I am considering the chefs choice 610 or 615 for home use. Anyone have experience with these, pros/cons? I have used restaurant grade Hobarts for a long time and am having a hard time thinking a home model can stand the test of time. I'd rather not spend a lot of money but is it worth upgrading to a better model?


----------



## tropics (Jan 18, 2017)

Bellaru said:


> I am considering the chefs choice 610 or 615 for home use. Anyone have experience with these, pros/cons? I have used restaurant grade Hobarts for a long time and am having a hard time thinking a home model can stand the test of time. I'd rather not spend a lot of money but is it worth upgrading to a better model?


http://www.smokingmeatforums.com/t/256349/meat-slicer-review

I think it is a great choice

Richie


----------



## bellaru (Jan 18, 2017)

Great link, thanks


----------



## muddydogs (Jan 18, 2017)

I just purchased the 615, when I was looking at them I came up with the 610 and 615 have the same guts and design but the 610 has more plastic pieces.
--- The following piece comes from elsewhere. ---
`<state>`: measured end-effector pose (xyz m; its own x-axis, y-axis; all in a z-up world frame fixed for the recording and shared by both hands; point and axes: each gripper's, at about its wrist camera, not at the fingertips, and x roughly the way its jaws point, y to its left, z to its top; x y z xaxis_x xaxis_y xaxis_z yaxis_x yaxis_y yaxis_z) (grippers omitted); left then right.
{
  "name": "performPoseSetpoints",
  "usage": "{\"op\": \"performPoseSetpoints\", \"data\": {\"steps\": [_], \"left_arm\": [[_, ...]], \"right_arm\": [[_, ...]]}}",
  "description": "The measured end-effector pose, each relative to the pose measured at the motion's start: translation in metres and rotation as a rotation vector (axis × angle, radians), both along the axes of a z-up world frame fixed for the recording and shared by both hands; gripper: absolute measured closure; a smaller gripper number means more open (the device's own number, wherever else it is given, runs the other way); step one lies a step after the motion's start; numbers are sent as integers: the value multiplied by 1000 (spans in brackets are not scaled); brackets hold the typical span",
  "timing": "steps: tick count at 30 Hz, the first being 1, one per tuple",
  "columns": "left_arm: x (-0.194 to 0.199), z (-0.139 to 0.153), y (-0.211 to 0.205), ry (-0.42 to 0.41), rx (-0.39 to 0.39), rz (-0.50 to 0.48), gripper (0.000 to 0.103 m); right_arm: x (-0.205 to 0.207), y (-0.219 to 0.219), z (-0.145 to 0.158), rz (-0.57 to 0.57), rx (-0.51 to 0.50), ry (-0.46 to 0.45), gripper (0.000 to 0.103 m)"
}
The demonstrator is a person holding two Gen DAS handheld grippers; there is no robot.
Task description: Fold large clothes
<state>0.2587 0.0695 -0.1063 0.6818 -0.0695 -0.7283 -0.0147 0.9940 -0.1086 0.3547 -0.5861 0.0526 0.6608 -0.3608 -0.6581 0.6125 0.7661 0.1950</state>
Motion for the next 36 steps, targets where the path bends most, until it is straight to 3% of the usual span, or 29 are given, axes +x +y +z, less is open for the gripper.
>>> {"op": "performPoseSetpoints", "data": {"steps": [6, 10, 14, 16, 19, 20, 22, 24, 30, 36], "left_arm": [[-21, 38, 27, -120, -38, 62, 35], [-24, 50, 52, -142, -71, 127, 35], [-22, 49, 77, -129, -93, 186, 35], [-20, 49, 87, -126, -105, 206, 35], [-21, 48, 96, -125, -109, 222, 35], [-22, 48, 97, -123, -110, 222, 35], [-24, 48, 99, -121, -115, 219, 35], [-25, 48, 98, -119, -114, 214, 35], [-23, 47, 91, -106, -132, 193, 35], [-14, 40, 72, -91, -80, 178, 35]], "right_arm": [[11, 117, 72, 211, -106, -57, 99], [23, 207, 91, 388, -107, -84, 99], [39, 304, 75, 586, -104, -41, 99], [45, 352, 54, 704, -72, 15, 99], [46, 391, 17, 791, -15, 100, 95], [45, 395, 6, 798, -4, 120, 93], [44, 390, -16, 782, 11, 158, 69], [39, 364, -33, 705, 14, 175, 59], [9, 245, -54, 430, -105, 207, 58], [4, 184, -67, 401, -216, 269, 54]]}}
Not sure if it really matters as most of the moving parts on the 615 are plastic.

I will say that the 615 makes short work of block cheese, salami and chunks of ham as well as vegetables and I'm completely happy with my purchase for the cost of the unit. If you have been reading posts about the slicer you will see that some guys recommend getting the non serrated blade when purchasing the 615, I am not sure why as the serrated blade that comes with the slicer slices just great.

I would pick up some food safe grease if you don't already have some with the purchase of the grinder. Since all the gears are plastic its imperative that there kept lubed after a cleaning to keep the unit running smooth.


----------



## SmokinAl (Jan 18, 2017)

I have the 645. It'a a very well built home unit.
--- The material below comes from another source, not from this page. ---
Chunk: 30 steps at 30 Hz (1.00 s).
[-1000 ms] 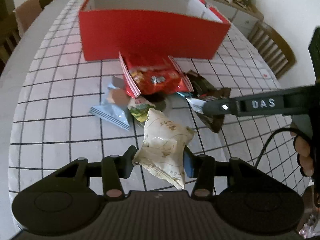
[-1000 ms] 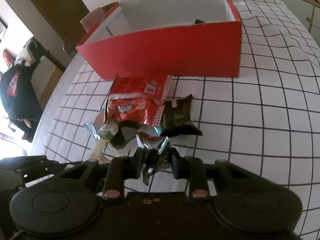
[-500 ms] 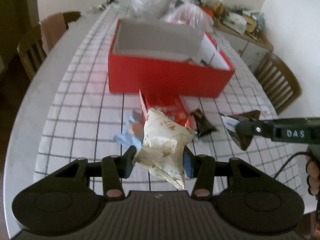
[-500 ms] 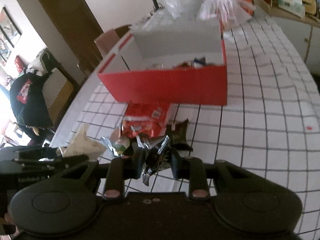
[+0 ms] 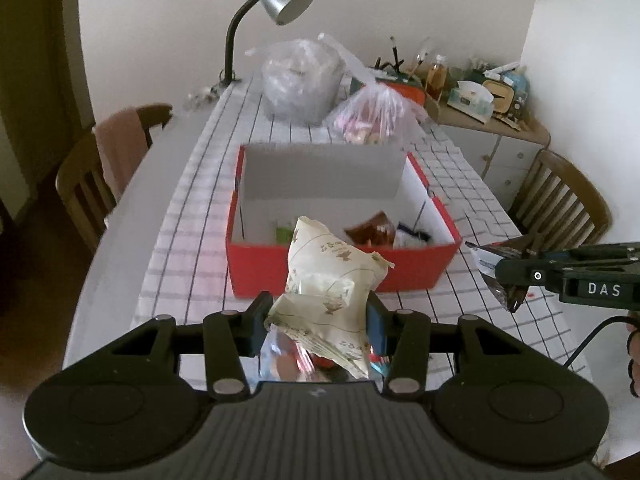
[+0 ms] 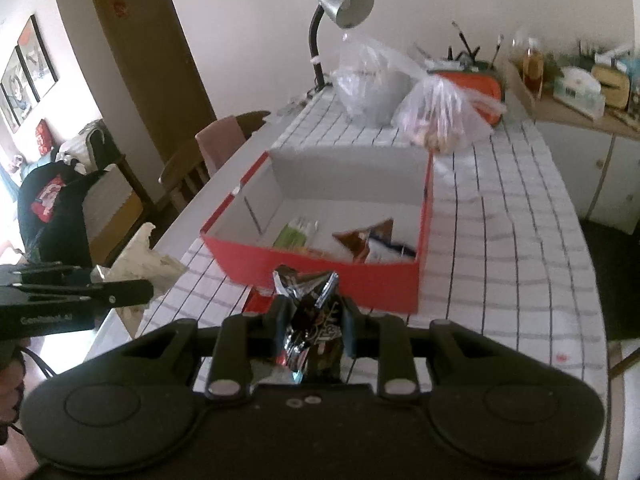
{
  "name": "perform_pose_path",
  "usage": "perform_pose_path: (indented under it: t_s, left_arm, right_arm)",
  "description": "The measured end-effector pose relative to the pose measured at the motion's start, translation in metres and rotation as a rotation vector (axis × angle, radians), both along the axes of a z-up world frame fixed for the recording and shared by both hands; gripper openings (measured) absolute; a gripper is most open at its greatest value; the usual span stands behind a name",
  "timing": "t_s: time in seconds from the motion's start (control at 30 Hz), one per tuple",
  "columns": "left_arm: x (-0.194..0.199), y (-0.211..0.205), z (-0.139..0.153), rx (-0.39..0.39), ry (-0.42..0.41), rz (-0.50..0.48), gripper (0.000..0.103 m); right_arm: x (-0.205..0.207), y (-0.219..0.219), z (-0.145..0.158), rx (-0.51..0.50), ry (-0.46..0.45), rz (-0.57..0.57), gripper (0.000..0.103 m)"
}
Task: Organize snacks
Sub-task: 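Lift the cream bag and M&M's bag with both tools over the red box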
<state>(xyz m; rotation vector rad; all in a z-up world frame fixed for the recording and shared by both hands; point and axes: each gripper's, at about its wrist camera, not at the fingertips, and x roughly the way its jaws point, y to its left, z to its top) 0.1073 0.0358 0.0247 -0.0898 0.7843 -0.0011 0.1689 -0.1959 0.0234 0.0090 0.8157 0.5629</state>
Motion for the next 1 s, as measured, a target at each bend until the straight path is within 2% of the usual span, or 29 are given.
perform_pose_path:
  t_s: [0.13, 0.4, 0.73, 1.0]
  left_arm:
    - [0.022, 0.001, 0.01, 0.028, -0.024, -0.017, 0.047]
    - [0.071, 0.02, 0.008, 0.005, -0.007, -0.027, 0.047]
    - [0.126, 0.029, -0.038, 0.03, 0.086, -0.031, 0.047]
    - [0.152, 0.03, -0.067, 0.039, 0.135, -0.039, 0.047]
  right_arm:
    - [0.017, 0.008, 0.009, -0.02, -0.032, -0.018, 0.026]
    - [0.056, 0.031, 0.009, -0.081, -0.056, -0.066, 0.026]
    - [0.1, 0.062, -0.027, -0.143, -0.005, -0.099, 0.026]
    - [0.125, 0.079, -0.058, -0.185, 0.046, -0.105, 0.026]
I also have a Commercial s/s 12" Torrey.

But I end up using the Chef's Choice most of the time.

The big one is just too hard to move around & clean.

I'm not familiar with the 610 & 615, but if they are built anything like the 645, you will be very happy with it.

Al


----------



## bellaru (Jan 18, 2017)

Any thoughts on the Lem?


----------



## parrot-head (Jan 27, 2017)

Also looking at either the 609 or the 615.  Both have great reviews and seem to work well.
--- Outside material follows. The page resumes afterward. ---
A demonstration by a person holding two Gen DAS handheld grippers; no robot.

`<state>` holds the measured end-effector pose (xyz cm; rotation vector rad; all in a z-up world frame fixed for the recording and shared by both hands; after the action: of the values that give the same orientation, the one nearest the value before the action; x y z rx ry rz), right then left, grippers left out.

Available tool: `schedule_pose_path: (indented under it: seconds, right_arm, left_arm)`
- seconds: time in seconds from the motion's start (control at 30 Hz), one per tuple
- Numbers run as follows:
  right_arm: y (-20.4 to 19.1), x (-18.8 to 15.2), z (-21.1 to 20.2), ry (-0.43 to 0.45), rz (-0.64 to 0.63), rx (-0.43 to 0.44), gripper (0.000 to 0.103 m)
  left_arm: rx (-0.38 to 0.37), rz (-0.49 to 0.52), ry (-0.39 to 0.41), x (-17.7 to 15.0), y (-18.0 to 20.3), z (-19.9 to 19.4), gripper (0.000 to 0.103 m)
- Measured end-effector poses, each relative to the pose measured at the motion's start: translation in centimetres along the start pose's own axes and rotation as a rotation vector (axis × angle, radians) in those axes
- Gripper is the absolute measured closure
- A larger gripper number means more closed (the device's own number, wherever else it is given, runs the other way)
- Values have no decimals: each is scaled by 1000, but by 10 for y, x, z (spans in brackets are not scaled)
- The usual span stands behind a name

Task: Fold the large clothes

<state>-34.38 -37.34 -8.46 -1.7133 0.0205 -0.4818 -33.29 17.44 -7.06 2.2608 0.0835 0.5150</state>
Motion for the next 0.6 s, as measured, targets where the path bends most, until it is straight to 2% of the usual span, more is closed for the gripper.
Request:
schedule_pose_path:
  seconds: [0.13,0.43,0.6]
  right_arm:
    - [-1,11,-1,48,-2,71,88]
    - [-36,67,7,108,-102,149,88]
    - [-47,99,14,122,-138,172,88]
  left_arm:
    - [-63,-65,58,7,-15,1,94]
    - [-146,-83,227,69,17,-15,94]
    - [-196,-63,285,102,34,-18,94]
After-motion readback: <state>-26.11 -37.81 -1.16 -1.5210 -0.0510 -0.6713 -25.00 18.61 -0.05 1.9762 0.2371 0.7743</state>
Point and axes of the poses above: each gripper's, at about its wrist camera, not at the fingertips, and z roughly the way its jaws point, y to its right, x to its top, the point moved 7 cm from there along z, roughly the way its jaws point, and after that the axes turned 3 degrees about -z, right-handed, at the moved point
I'm not going to pony up several hundred bucks for a used commercial slicer, nor do I have the room for it.


----------



## bellaru (Jan 27, 2017)

I ended up getting the Chefs choice 615. It's pretty nice for small job home use. I haven't pulled the trigger on the straight blade yet. The serrated works ok but it'll loose its edge soon and be to hard to sharpen.


----------



## bregent (Jan 27, 2017)

Bellaru said:


> I ended up getting the Chefs choice 615. It's pretty nice for small job home use. I haven't pulled the trigger on the straight blade yet. The serrated works ok but it'll loose its edge soon and be to hard to sharpen.


Get their sharpener. Works on straight and serrated blades.


----------



## parrot-head (Jan 31, 2017)

Just ordered the 615 from Bed Bath & Beyond for $119.00.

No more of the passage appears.